> WHAT TO WORK ON
Using the listing below, print exactly everything from the line with "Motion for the" down to the line with "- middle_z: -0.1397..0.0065", both included, and nothing more.

> EXTRACTED RECORDS
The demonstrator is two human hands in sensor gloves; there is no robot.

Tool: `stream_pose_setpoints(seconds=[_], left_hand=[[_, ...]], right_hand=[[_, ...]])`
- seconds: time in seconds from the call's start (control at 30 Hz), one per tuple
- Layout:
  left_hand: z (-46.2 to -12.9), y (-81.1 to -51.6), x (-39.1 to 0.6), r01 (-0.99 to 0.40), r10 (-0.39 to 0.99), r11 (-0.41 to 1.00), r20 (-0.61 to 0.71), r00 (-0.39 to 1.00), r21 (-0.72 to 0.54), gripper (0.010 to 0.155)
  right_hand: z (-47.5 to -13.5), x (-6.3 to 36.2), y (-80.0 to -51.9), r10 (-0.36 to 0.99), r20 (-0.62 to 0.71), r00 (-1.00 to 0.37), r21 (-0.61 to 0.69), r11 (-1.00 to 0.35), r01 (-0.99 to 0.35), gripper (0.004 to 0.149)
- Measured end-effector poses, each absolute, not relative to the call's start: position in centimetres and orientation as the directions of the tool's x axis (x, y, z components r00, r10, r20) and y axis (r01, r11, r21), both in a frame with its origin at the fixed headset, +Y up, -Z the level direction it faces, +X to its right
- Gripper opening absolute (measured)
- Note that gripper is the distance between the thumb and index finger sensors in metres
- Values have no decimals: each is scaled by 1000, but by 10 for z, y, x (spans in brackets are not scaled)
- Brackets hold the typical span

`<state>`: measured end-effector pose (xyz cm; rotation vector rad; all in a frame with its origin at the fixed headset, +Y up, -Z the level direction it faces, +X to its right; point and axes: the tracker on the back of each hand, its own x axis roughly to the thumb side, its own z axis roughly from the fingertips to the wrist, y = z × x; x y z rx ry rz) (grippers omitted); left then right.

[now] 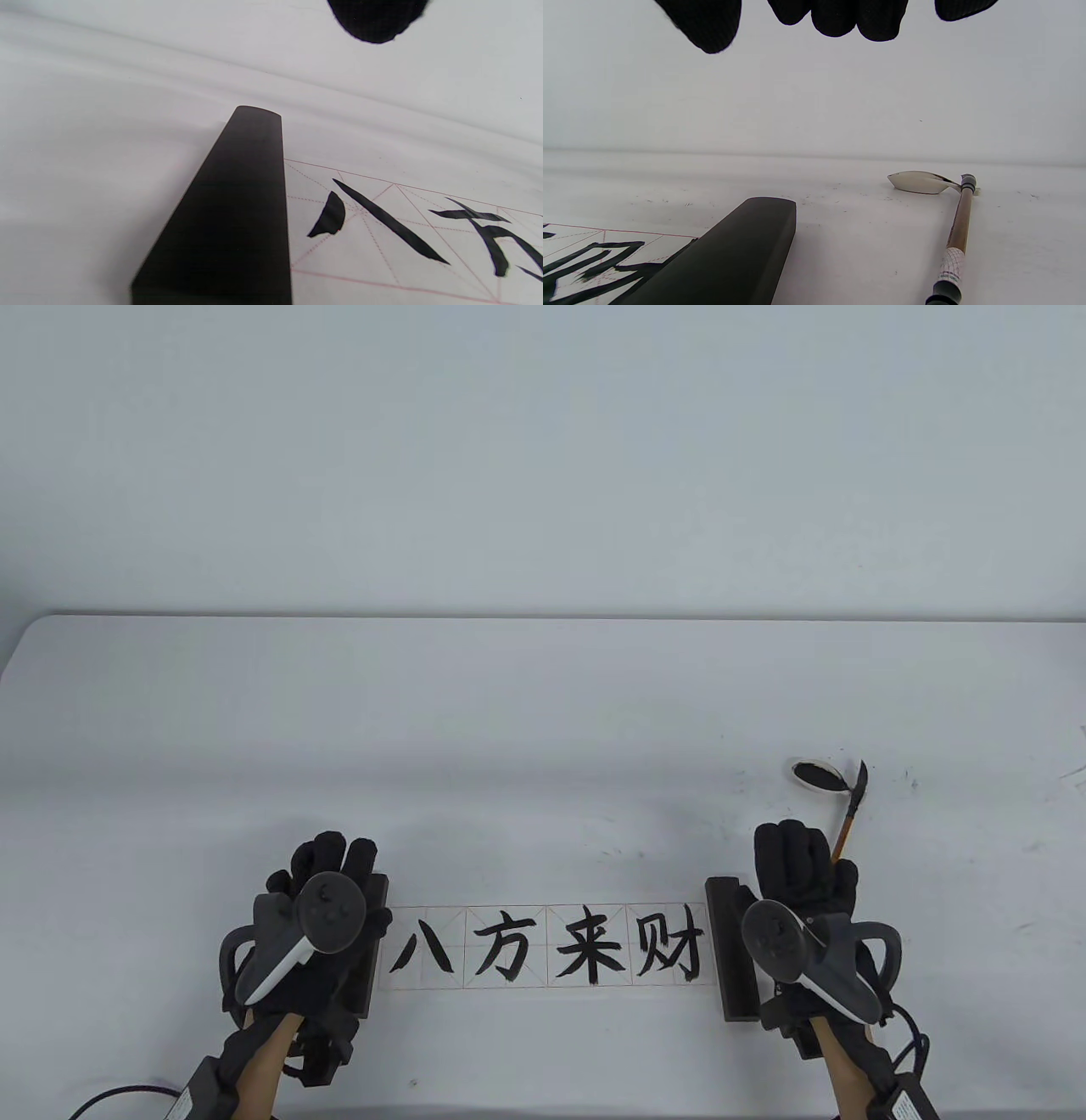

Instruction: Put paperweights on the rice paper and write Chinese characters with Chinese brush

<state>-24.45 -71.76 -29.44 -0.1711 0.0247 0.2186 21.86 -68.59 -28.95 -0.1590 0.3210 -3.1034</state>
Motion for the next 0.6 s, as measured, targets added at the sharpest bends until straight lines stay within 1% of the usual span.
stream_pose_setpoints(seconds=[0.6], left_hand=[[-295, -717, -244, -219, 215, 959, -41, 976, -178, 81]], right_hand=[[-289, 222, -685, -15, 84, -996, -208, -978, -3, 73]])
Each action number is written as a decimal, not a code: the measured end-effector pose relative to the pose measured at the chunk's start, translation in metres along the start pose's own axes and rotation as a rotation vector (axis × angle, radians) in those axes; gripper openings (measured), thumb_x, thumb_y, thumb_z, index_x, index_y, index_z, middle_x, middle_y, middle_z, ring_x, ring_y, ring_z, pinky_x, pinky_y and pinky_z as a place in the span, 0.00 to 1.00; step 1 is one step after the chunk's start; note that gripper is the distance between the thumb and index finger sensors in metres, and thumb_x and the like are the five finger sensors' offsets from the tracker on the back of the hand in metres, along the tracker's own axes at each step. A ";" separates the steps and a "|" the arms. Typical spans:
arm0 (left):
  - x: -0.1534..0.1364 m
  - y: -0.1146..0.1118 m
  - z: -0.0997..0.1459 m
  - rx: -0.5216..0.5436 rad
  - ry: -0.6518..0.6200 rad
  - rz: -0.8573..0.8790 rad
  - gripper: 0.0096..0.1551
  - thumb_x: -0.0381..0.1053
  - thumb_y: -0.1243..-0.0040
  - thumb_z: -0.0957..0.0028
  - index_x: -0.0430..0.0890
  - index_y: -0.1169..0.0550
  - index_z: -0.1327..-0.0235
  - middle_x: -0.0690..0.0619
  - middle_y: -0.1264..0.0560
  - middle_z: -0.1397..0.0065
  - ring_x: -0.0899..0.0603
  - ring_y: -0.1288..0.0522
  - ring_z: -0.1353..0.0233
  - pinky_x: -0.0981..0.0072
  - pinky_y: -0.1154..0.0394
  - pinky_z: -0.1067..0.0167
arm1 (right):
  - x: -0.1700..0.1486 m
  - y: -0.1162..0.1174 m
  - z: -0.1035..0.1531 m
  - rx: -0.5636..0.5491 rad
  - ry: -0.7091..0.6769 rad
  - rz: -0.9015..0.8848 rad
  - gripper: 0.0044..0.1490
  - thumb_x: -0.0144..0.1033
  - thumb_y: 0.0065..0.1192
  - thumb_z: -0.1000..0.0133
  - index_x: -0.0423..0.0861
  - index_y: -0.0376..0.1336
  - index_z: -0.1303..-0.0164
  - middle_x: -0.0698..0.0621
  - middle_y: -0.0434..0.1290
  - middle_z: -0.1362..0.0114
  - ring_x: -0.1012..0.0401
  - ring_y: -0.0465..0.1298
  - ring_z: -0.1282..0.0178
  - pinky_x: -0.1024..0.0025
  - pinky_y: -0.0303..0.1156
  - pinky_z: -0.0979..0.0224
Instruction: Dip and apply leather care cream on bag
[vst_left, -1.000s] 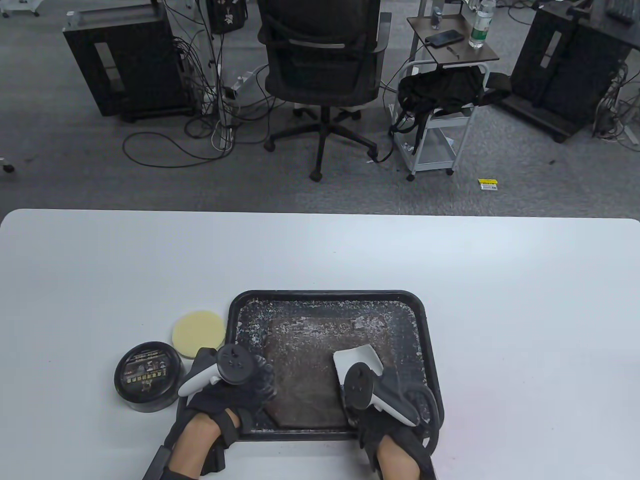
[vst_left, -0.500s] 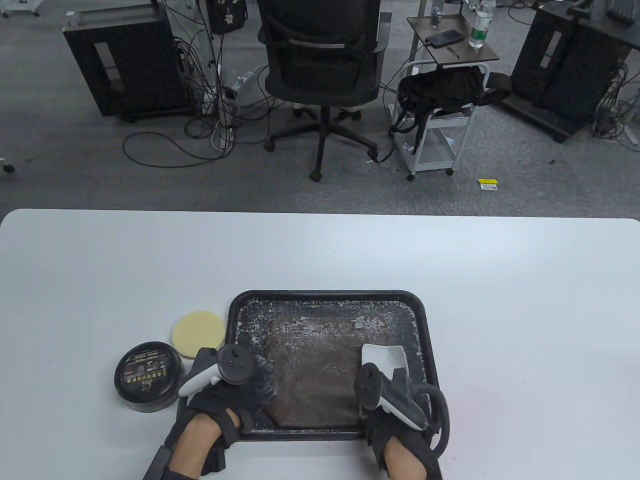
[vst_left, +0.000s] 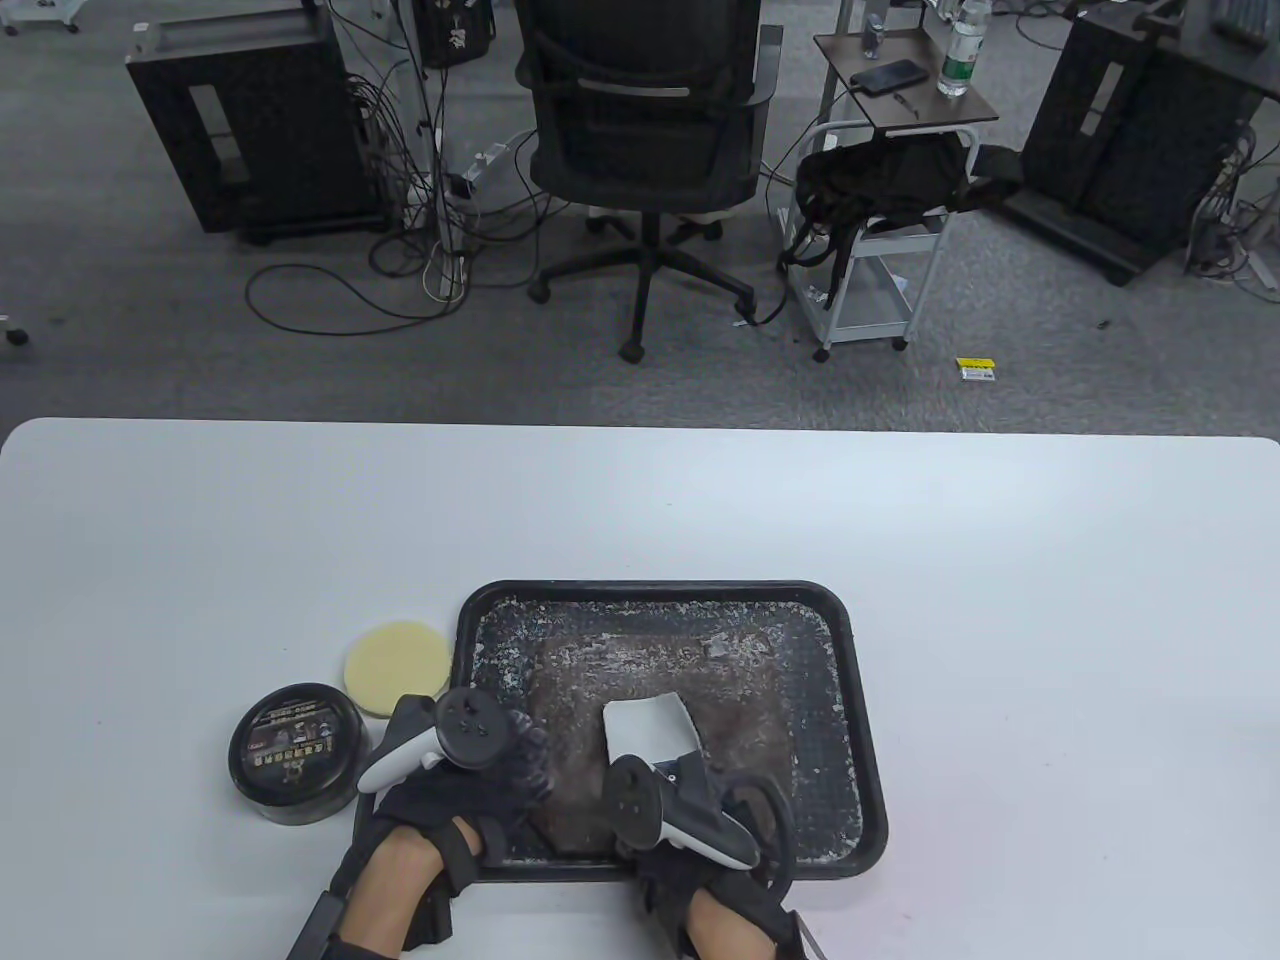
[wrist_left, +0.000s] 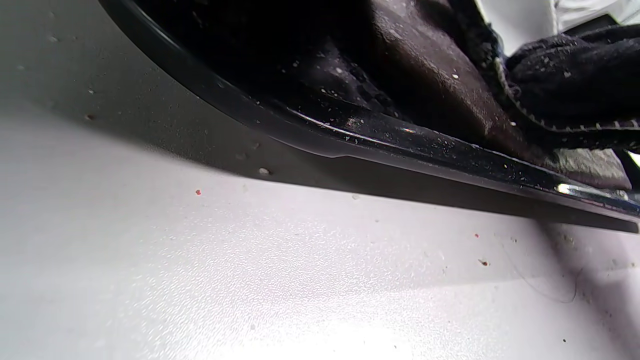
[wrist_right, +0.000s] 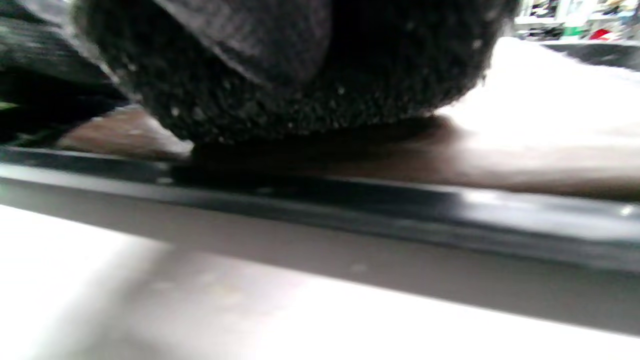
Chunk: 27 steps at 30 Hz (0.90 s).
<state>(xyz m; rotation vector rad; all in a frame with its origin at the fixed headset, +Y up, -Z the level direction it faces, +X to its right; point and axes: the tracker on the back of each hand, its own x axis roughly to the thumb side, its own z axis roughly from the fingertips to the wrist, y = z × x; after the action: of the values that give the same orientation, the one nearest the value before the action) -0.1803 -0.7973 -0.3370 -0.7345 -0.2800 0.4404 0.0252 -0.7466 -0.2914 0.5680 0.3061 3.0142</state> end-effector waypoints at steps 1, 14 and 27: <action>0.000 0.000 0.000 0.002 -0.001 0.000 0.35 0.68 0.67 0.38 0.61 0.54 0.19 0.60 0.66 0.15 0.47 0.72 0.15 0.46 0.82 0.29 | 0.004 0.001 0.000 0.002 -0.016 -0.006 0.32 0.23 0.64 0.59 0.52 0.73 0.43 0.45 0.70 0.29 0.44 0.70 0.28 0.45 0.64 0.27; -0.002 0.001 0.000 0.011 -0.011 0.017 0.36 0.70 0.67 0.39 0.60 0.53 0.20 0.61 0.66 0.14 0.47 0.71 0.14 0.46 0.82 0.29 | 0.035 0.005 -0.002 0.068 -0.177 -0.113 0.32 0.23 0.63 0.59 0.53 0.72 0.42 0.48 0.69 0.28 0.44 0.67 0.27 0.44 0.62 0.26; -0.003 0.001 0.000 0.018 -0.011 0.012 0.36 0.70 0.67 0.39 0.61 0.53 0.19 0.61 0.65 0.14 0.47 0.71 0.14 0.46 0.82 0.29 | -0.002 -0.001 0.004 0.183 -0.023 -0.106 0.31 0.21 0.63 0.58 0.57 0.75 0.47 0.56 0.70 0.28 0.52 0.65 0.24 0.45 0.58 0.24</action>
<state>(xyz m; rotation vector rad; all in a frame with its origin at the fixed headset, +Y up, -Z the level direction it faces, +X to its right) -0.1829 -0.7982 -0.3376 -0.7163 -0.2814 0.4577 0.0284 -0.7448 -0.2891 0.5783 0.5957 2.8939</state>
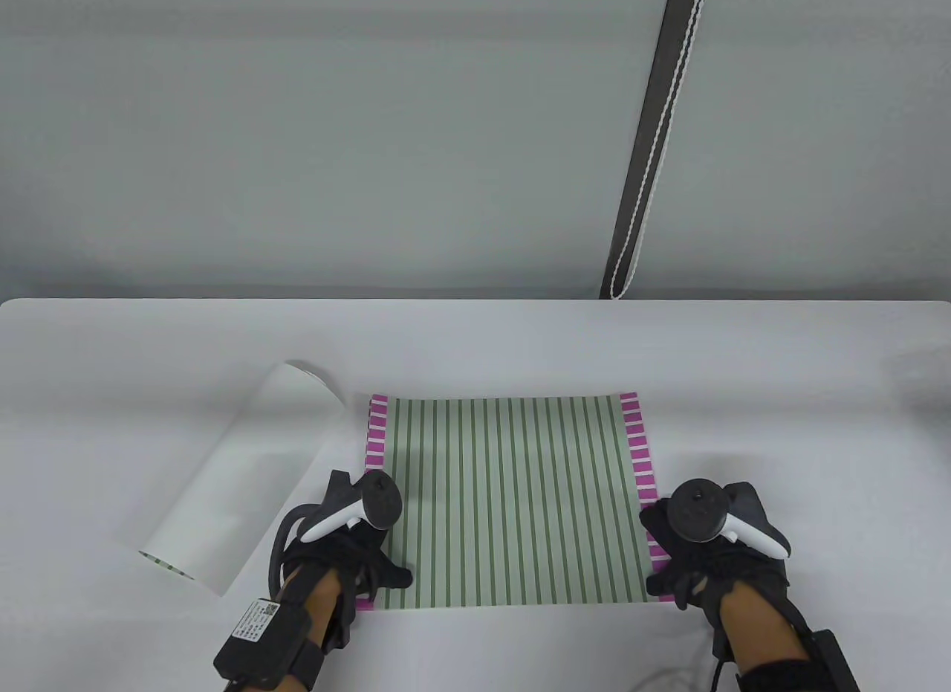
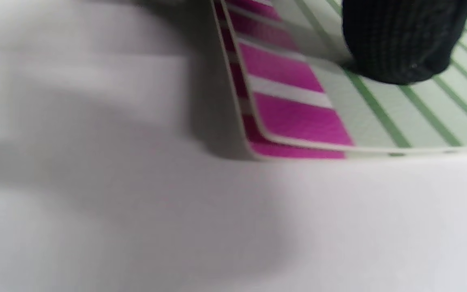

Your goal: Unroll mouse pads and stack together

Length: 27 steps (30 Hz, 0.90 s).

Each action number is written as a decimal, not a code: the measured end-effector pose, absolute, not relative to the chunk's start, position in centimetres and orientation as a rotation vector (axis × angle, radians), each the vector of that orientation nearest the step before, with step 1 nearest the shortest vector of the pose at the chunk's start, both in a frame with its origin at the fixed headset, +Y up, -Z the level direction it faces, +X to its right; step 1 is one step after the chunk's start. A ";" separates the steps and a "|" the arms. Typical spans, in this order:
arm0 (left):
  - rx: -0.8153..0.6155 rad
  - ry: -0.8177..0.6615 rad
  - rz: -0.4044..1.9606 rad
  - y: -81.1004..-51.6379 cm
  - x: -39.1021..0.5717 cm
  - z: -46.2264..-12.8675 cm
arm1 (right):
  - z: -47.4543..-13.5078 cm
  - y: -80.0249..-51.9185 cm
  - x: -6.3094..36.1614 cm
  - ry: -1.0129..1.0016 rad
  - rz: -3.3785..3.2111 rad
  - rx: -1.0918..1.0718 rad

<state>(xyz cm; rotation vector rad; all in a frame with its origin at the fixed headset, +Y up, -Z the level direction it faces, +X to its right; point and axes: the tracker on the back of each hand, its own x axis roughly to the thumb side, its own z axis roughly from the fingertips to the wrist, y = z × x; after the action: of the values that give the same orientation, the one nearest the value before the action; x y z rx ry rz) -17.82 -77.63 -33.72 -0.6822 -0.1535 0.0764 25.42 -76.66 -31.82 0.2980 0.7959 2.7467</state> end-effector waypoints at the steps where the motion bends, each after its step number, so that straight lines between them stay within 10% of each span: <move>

> PROBLEM SOLUTION
Motion for the next 0.6 s, as measured, targets added at the sharpest bends until straight lines stay within 1% of the usual span.
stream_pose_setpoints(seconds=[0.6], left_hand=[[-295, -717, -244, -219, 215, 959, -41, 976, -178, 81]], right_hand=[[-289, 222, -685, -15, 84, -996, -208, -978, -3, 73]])
Each action number is written as a decimal, not a code: the measured end-effector pose relative to the pose measured at the chunk's start, translation in metres along the start pose's own axes and rotation as a rotation vector (axis × angle, radians) in those axes; gripper openings (measured), thumb_x, thumb_y, thumb_z, index_x, index_y, index_z, middle_x, middle_y, middle_z, ring_x, ring_y, ring_z, pinky_x, pinky_y and pinky_z as a place in the span, 0.00 to 1.00; step 1 is one step after the chunk's start; note that gripper is the distance between the thumb and index finger sensors in metres, and thumb_x and the like are the five finger sensors' offsets from the tracker on the back of the hand in metres, along the tracker's own axes at each step. A ";" separates the steps and a "|" the arms. Typical spans:
arm0 (left):
  - x: -0.1534..0.1364 m
  - y: -0.1146..0.1118 m
  - z: -0.0997..0.1459 m
  - rx: -0.5216..0.5436 rad
  - ry: -0.6518..0.6200 rad
  - rz: -0.8573..0.8790 rad
  - gripper: 0.0096..0.1551
  - thumb_x: -0.0381..0.1053
  - thumb_y: -0.1243..-0.0040
  - thumb_z: -0.0957..0.0028
  - index_x: -0.0430..0.0890
  - index_y: -0.1169..0.0550
  - index_z: -0.1327..-0.0235
  - middle_x: -0.0690..0.0619
  - middle_y: -0.1264..0.0560
  - middle_z: -0.1397..0.0065

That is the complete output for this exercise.